La décision médicale converse avec la mort, régulièrement, et c’est ce qui fait du médecin un être pas comme les autres. Avant ses 30 ans, il aura vu la mort des dizaines voire des centaines de fois et y sera confronté quotidiennement, de manière réelle ou symbolique, à travers la souffrance, la douleur, la blessure, l’isolement, la maladie, l’agonie. La question de savoir s’il veut ou non rencontrer la mort ou y faire face ne se pose pas. La fin vient à lui avec violence. Car la mort est non-sens, elle est vide, absence, futilité, inconsistance (Bommier, 2017). Devenir médecin, c’est en quelque sorte découvrir les limites de la médecine, cesser de croire à l’ambition prométhéenne et accepter que souvent la maladie triomphe de la science. Grâce à la recherche, la médecine déploie sans cesse de nouvelles capabilités face au dérèglement des organes.
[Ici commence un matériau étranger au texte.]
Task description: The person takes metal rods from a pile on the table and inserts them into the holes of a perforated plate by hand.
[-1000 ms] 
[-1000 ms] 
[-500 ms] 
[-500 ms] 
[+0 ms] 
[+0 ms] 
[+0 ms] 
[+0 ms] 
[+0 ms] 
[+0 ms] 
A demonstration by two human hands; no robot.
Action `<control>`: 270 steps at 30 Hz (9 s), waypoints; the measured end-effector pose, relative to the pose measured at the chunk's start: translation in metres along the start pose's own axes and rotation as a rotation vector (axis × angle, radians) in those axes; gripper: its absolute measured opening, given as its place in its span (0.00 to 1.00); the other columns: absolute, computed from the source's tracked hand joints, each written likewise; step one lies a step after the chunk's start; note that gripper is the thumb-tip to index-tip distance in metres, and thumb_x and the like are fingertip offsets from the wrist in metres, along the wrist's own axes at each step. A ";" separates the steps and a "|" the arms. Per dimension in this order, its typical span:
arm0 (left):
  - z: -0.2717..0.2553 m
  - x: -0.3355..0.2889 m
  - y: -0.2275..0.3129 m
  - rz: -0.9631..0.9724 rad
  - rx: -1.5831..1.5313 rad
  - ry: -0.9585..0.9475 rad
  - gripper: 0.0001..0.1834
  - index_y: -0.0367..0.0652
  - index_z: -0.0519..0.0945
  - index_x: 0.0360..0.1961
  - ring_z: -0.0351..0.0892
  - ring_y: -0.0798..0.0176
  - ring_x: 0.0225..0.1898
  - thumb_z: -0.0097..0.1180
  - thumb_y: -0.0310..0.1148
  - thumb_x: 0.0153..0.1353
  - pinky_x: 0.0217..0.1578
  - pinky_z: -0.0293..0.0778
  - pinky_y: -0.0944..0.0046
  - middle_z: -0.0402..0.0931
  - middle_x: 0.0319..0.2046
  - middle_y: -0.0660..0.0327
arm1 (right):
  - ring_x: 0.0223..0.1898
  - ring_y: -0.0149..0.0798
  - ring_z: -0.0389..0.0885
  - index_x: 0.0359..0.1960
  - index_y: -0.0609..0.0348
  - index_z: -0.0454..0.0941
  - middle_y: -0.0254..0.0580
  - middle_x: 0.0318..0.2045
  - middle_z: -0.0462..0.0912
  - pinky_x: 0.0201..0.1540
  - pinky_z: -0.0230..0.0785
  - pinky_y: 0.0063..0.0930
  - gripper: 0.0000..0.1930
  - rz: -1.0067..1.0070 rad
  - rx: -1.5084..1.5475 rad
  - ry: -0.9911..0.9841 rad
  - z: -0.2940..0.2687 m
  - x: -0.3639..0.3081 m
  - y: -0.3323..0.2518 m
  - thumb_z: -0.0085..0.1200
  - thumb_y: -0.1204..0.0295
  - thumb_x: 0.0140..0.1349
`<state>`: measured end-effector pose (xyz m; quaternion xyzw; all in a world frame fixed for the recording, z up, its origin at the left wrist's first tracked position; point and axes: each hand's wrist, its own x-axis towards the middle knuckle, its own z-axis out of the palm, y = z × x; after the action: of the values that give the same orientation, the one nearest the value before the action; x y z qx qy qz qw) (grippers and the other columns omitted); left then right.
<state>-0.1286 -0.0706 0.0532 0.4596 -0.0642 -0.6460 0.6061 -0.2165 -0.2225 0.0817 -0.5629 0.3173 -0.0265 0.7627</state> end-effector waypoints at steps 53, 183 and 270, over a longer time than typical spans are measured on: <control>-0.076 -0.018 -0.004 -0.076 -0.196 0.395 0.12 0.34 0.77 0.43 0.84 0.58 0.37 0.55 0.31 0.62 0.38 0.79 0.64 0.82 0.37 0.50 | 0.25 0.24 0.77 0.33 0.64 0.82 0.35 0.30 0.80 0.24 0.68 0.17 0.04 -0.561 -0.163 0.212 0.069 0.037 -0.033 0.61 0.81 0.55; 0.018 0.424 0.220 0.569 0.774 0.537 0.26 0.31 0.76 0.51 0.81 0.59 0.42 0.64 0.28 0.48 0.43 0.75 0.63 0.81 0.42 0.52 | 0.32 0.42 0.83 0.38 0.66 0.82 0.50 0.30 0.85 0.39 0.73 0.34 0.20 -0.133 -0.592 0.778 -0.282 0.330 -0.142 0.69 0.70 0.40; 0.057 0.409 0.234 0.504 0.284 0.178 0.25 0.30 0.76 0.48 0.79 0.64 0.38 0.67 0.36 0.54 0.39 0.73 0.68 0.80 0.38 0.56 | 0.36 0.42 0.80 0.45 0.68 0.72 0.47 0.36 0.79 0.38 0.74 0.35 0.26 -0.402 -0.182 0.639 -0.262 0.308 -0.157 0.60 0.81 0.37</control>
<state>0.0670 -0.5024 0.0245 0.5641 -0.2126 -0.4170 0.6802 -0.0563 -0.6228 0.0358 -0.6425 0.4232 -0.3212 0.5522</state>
Pourtant, pas une semaine ne passe sans que le médecin explique à tel ou tel patient qu’il n’y a pas de solution miracle et qu’on doit quelque fois se contenter de faire son mieux même sans espoir de guérison. À l’opposé de cette omniprésence de la mort, il y a le tabou de la mort dans le reste de la société, cette mort escamotée, banalisée, dont personne ne veut parler (Thomas, 1988). Évoquée, elle suscite l’angoisse collective, la panique générale. Au final, un point d’équilibre (transitoire) est recherché dans un faire-avec la mort qui l’occulte partiellement volontiers : oui, la mort est là, mais finalement on ne peut pas s’y arrêter, et puis tant pis pour ceux qui meurent. Quelle occasion manquée !
Dans la décision médicale, le médecin tient en compte cette angoisse dissimulée de la mort tout autant que ses impératifs de thérapeute, alors même que très souvent le patient l’ignore puisqu’il l’occulte. L’erreur médicale est fréquente mais elle peut se justifier. La décision médicale est une œuvre complexe qui n’a de sens que si elle se fonde dans une recherche d’humanité, atteinte par le biais du colloque singulier, du dialogue avec le corps par le biais de l’examen physique et de la recherche des réponses existentielles du patient à la question de la mort : c’est l’œuvre de sollicitude selon Ricœur, la recherche du Visage selon Levinas, ou encore le travail de narration décrit par Nélaton (Nélation, 2015 – Merleau-Ponty, 2013 – Ricœur, 2001 – Lévinas, 1961). Quelle qu’en soit la terminologie, cette quête de l’Autre dans son intimité la plus totale est le processus le plus résilient face à la froideur dissolvante des injonctions extérieures et de la peur de l’erreur.
En conclusion, la décision médicale est à la fois une élaboration scientifique, un résultat du regard réflexif sur le traitement prodigué et sur le regard qu’en aura le patient, et enfin un engagement intime en quête de sa propre humanité et de celle de son patient.